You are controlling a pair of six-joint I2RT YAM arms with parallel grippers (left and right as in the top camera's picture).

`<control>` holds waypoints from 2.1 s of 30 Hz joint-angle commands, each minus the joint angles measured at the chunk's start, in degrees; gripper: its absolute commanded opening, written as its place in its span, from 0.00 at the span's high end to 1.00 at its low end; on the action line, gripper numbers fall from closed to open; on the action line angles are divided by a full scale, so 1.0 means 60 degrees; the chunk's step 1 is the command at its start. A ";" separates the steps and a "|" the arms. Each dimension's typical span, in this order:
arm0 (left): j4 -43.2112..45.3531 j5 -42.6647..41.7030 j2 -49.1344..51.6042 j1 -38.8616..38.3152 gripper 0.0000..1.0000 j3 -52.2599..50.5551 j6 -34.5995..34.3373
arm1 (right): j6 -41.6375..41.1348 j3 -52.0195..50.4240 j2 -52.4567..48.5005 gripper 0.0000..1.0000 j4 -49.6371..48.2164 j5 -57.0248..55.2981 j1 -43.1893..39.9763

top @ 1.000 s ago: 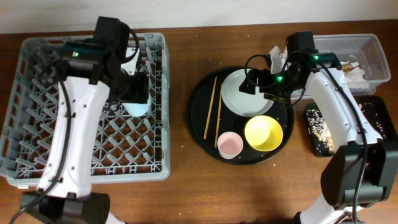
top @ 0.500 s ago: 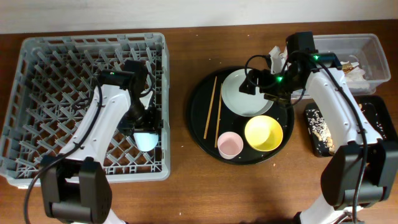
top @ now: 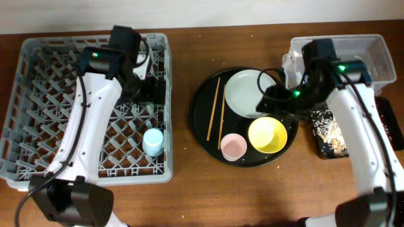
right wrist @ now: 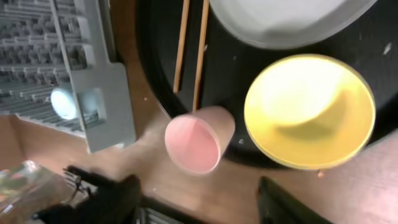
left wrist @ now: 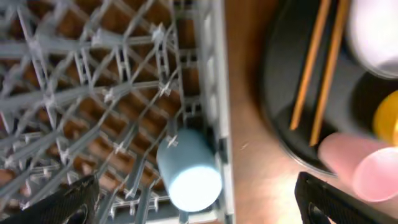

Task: Sort waste into correct bins and load items into the dishwasher rack
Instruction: 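Grasp the pink cup with the right gripper and lift it, then hand the pink cup from the right gripper to the left gripper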

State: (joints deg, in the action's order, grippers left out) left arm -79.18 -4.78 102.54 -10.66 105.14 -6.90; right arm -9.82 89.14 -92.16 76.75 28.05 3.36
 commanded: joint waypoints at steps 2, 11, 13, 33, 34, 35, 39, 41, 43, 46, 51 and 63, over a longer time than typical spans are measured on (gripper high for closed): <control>0.0579 -0.0532 -0.0036 -0.0011 0.01 0.0259 0.0007 | -0.0849 -0.0361 -0.0025 0.53 0.0280 -0.2310 0.1559; 0.1519 -0.0525 -0.0036 -0.0011 0.01 0.0259 0.0011 | -0.2634 -0.2714 -0.0339 0.74 -0.2182 -0.3636 0.3253; 0.1563 -0.0525 -0.0036 -0.0011 0.01 0.0259 0.0011 | -0.2634 -0.2914 -0.0637 0.77 -0.2302 -0.3639 0.3253; 0.1555 -0.0492 -0.0036 -0.0011 0.01 0.0259 0.0011 | -0.2626 -0.3144 -0.0954 0.83 -0.2441 -0.3348 0.3253; 0.1555 -0.0492 -0.0036 -0.0011 0.01 0.0259 0.0011 | -0.2626 -0.3144 -0.0954 0.87 -0.2441 -0.3348 0.3253; 0.1555 -0.0492 -0.0036 -0.0011 0.01 0.0259 0.0011 | -0.2626 -0.3144 -0.0954 0.96 -0.2437 -0.3344 0.3253; 0.1555 -0.0492 -0.0036 -0.0011 0.01 0.0259 0.0011 | -0.2630 -0.3289 -0.0954 0.77 -0.2539 -0.3253 0.3377; 0.1552 -0.0492 -0.0036 -0.0011 0.01 0.0259 0.0015 | -0.2630 -0.3293 -0.0954 0.77 -0.2623 -0.3249 0.3377; 0.1555 -0.0492 -0.0036 -0.0011 0.01 0.0259 0.0011 | -0.2630 -0.3293 -0.0954 0.77 -0.2710 -0.3246 0.3377; 0.1555 -0.0495 -0.0036 -0.0011 0.01 0.0259 0.0011 | -0.2634 -0.3282 -0.0951 0.96 -0.2911 -0.3220 0.3377; 0.1596 -0.1942 -0.0036 -0.0004 0.01 0.0262 0.0015 | -0.1461 -0.1596 -0.0310 0.96 -0.2579 -0.0852 0.2674; 0.2765 -1.4236 -0.0036 0.1581 0.01 0.0259 0.2033 | -0.2728 -0.1122 0.0142 0.96 -1.0816 0.7191 0.1005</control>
State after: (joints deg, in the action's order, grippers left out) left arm -62.67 -85.56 102.56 -0.54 105.97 3.09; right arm -22.15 81.58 -91.94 14.68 69.41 7.57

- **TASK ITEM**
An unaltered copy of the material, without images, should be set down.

- **REPLY TO THE EXERCISE**
You are controlling a pair of six-joint I2RT YAM arms with parallel grippers (left and right as in the top camera's picture).

`<control>` holds waypoints from 2.1 s of 30 Hz joint-angle commands, each minus the joint angles measured at the chunk's start, in degrees; gripper: its absolute commanded opening, written as its place in its span, from 0.00 at the span's high end to 1.00 at its low end; on the action line, gripper numbers fall from closed to open; on the action line angles are divided by a full scale, so 1.0 means 60 degrees; the chunk's step 1 is the command at its start. A ";" separates the steps and a "|" the arms. Each dimension's typical span, in this order:
arm0 (left): j4 -43.2112..45.3531 j5 -42.6647..41.7030 j2 -49.1344..51.6042 j1 -38.8616..38.3152 gripper 0.0000..1.0000 j3 -52.2599..50.5551 j6 -34.5995..34.3373
arm1 (right): j6 -41.6375..41.1348 j3 -52.0195..50.4240 j2 -52.4567..48.5005 gripper 0.0000..1.0000 j4 -49.6371..48.2164 j5 -57.0248..55.2981 j1 -43.1893..39.9763

top @ 1.000 s ago: 
top @ 0.500 s ago: 
top @ now: 
right wrist @ now: 
left wrist @ now: 

Task: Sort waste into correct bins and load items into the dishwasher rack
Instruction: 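Grasp the pink cup with the right gripper and lift it, then hand the pink cup from the right gripper to the left gripper
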
State: (joints deg, in the action's order, grippers left out) left arm -79.18 -4.78 102.54 -10.66 105.14 -6.90; right arm -9.82 89.14 -92.16 76.75 28.05 3.36
 commanded: joint waypoints at steps 2, 11, 13, 33, 34, 35, 39, 41, 43, 46, 51 and 63, over a longer time than typical spans are measured on (gripper high for closed): <control>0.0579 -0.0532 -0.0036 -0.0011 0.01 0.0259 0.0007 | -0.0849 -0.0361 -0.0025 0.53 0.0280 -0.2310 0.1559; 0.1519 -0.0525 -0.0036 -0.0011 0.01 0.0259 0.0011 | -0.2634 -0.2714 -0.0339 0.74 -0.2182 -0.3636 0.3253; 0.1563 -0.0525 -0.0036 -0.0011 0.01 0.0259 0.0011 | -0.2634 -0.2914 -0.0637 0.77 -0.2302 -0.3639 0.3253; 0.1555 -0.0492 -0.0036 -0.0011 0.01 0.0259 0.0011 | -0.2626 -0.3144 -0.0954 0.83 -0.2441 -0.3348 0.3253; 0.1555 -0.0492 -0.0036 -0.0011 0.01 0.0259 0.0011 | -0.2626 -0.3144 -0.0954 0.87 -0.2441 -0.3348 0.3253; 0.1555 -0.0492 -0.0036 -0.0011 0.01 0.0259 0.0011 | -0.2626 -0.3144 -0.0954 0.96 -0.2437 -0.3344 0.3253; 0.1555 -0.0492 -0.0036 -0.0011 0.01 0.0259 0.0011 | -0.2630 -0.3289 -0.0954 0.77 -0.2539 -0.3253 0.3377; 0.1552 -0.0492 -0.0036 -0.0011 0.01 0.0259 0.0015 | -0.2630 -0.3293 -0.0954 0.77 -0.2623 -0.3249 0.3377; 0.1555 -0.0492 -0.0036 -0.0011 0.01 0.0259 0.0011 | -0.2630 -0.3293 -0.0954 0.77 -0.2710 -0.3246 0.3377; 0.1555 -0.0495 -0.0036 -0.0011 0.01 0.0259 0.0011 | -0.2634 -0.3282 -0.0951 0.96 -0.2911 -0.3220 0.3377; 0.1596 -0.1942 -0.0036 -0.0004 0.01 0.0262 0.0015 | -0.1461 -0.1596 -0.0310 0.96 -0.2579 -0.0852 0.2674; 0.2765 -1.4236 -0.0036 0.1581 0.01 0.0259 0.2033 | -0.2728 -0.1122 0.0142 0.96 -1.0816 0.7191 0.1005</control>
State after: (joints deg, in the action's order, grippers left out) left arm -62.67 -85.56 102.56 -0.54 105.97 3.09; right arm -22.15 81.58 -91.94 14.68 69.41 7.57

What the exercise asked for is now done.